Purity buys you two things: the strategy is unit-testable against recorded quotes, and every order carries a reason you can read in the logs at 2am. Note the binary-market symmetry — "sell yes at bid" is expressed as buying no at 1 − bid, so one code path handles both directions.

Risk checks: before the order, not after

Every intent passes through a gate before it becomes an API call:

python
class RiskGate:
    def __init__(self, max_order_notional=50.0, max_market_notional=200.0,
                 max_total_notional=1000.0, max_orders_per_min=10):
        ...

    def check(self, intent: OrderIntent, portfolio) -> str | None:
        notional = intent.limit_price * intent.size
        if notional > self.max_order_notional:
            return "order notional cap"
        if portfolio.notional(intent.market_id) + notional > self.max_market_notional:
            return "per-market cap"
        if portfolio.total_notional() + notional > self.max_total_notional:
            return "total exposure cap"
        if self.recent_order_count() >= self.max_orders_per_min:
            return "order rate cap"  # runaway-loop breaker
        return None  # pass

The order-rate cap is the one people skip and regret: it is the difference between a bug that costs one bad order and a bug that costs four hundred.
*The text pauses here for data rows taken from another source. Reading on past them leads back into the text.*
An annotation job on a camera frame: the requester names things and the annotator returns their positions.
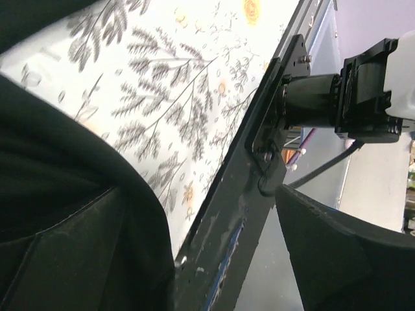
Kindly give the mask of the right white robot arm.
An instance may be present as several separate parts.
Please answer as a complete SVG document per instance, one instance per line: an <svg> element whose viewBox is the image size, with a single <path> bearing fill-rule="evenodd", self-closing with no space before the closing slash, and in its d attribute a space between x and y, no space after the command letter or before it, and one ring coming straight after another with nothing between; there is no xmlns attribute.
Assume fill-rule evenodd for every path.
<svg viewBox="0 0 415 311"><path fill-rule="evenodd" d="M333 128L343 139L395 143L414 130L414 32L385 38L339 74L291 77L278 88L288 126Z"/></svg>

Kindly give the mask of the black t-shirt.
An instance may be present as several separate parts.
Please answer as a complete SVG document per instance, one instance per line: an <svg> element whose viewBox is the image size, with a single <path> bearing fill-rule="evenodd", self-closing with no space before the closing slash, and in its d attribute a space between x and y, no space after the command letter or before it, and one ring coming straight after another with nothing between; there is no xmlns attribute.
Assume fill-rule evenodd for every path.
<svg viewBox="0 0 415 311"><path fill-rule="evenodd" d="M95 92L68 117L1 78L1 302L38 233L118 189L124 218L98 310L173 310L167 217L145 180L83 126Z"/></svg>

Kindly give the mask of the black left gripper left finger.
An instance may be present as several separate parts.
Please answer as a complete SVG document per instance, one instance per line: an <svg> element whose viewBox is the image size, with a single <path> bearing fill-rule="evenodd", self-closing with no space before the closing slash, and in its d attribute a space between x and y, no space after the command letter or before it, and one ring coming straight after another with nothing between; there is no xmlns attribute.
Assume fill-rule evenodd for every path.
<svg viewBox="0 0 415 311"><path fill-rule="evenodd" d="M98 310L125 213L111 189L36 235L2 310Z"/></svg>

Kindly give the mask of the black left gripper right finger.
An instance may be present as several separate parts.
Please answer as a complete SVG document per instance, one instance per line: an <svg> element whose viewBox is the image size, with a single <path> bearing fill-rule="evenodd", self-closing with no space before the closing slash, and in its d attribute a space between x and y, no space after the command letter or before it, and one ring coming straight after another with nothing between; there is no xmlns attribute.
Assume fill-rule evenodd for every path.
<svg viewBox="0 0 415 311"><path fill-rule="evenodd" d="M414 237L276 189L304 310L413 310Z"/></svg>
Add a kill switch — a single flag that halts all order placement — and check it inside the gate, not in the strategy. In-process checks like these share a failure domain with the bug they guard against, which is the argument for enforcing limits server-side as well (risk limits for AI trading agents covers that layer).
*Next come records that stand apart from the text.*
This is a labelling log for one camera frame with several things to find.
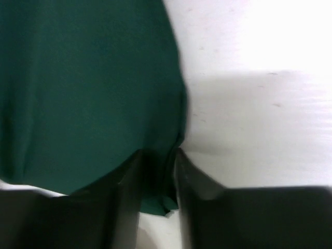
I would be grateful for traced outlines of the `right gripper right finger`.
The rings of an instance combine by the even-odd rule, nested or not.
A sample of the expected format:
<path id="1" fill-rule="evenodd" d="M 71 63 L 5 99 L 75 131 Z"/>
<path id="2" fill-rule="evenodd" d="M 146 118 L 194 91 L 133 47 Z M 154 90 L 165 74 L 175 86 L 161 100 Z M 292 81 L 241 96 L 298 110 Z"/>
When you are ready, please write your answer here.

Idempotent retries: the part that saves you

The nastiest failure in trading systems is the ambiguous timeout: you POST an order, the connection drops, and you do not know if it was accepted. The fix is to make placement idempotent:

python
import uuid

async def place_with_retry(adapter, intent: OrderIntent, retries=3):
    client_order_id = str(uuid.uuid4())  # ONE id for all attempts
    for attempt in range(retries):
        try:
            return await adapter.place(intent, client_order_id)
        except AmbiguousResult:
            existing = await adapter.find_order(client_order_id)
            if existing is not None:
                return existing          # first attempt landed
            await asyncio.sleep(0.5 * 2 ** attempt)
        except RetryableError:
            await asyncio.sleep(0.5 * 2 ** attempt)
    raise PlacementFailed(intent)

The rules: generate the idempotency key once per intent, not per attempt; on ambiguity, look before you resend; back off exponentially with jitter. Kalshi supports a client_order_id natively; on Polymarket, lean on checking your open orders before re-posting a re-signed order. The venue differences here are real — the differences that bite has the details — which is why retry logic belongs in the adapter, not shared code.
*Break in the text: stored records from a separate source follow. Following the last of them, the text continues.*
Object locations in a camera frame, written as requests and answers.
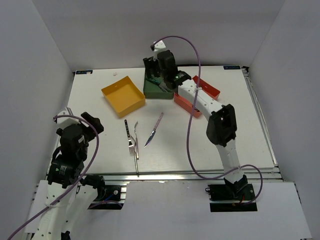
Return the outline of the knife with green handle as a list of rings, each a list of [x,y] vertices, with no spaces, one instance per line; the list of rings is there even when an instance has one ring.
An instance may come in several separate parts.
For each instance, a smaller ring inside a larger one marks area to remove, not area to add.
[[[171,93],[171,90],[167,87],[167,85],[164,83],[164,81],[161,78],[159,78],[159,77],[148,77],[146,80],[148,82],[158,86],[158,87],[159,87],[160,84],[164,85],[166,87],[166,89],[168,90],[168,93]]]

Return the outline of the knife with pink handle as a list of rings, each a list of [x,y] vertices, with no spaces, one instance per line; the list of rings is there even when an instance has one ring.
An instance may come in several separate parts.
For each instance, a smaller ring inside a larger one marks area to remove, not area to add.
[[[154,127],[153,127],[153,129],[152,129],[152,131],[151,131],[151,133],[150,133],[149,138],[147,139],[147,141],[146,141],[146,143],[145,143],[145,145],[144,145],[144,148],[146,148],[146,147],[150,144],[150,142],[152,141],[154,135],[156,134],[156,130],[157,130],[157,128],[158,128],[158,126],[159,126],[159,124],[160,124],[163,116],[164,116],[164,112],[162,112],[162,113],[160,114],[157,122],[155,123],[155,125],[154,125]]]

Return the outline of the knife with dark handle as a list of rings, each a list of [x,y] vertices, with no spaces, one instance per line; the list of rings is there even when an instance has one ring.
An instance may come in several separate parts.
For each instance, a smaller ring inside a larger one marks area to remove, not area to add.
[[[160,84],[159,85],[159,88],[163,91],[163,92],[168,92],[167,88],[163,85],[163,84]]]

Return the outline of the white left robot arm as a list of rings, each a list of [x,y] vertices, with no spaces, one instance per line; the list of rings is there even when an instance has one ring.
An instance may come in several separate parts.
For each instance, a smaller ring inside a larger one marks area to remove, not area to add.
[[[99,176],[85,175],[88,167],[88,147],[92,140],[98,140],[104,131],[97,117],[83,112],[79,117],[57,115],[54,120],[64,118],[56,133],[60,145],[52,155],[47,175],[45,209],[38,214],[35,240],[69,240],[77,220],[91,203],[105,196],[106,187]]]

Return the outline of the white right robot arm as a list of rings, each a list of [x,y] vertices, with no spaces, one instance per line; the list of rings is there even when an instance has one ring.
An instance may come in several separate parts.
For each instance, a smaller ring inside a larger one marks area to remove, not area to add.
[[[166,89],[186,99],[207,120],[206,136],[218,150],[226,195],[236,200],[248,184],[236,150],[237,121],[235,108],[223,105],[201,87],[201,78],[179,70],[170,50],[158,51],[143,59],[147,79],[159,79]]]

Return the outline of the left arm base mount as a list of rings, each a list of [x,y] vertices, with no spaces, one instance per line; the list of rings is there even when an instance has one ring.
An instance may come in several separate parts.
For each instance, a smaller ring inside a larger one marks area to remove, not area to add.
[[[79,181],[79,189],[83,194],[86,190],[93,190],[96,194],[95,199],[89,205],[89,210],[121,210],[124,205],[124,198],[121,197],[124,193],[124,186],[118,184],[106,184],[103,176],[87,175]]]

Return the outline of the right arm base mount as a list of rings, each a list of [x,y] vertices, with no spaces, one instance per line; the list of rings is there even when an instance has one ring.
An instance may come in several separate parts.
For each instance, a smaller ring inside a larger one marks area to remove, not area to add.
[[[212,213],[257,212],[255,191],[248,184],[237,195],[234,195],[224,184],[210,184],[205,188],[209,195],[209,206]]]
Reconciliation: trust, but verify

However good your event handling, your local state will drift: a missed WebSocket message, a fill during a reconnect, a manual trade from the website. Run a reconciliation loop every 30–60 seconds that fetches positions and open orders from the venue and treats the venue as the source of truth. If local and remote disagree, log loudly, adopt the venue's view, and — if the divergence is large — trip the kill switch. Bots that skip this step don't crash; they trade confidently on fiction, which is worse.

What's deliberately missing

Backtesting, signal research, and sizing (see Kelly sizing for binary contracts) are their own topics. And everything above assumes one venue at a time — trading both venues from one bot adds market mapping, fee-aware venue selection, and split execution. You can build that layer yourself on top of the adapters described here, or use Mithril, which provides it as one REST API with unified mkt_ IDs, fee-aware routing across Kalshi and Polymarket, server-side risk limits, and an execution receipt on every fill — so your bot keeps the strategy and sheds the plumbing.

APIs change. Details above reflect public documentation as of July 2026 — always confirm against the venues' own docs before trading real money.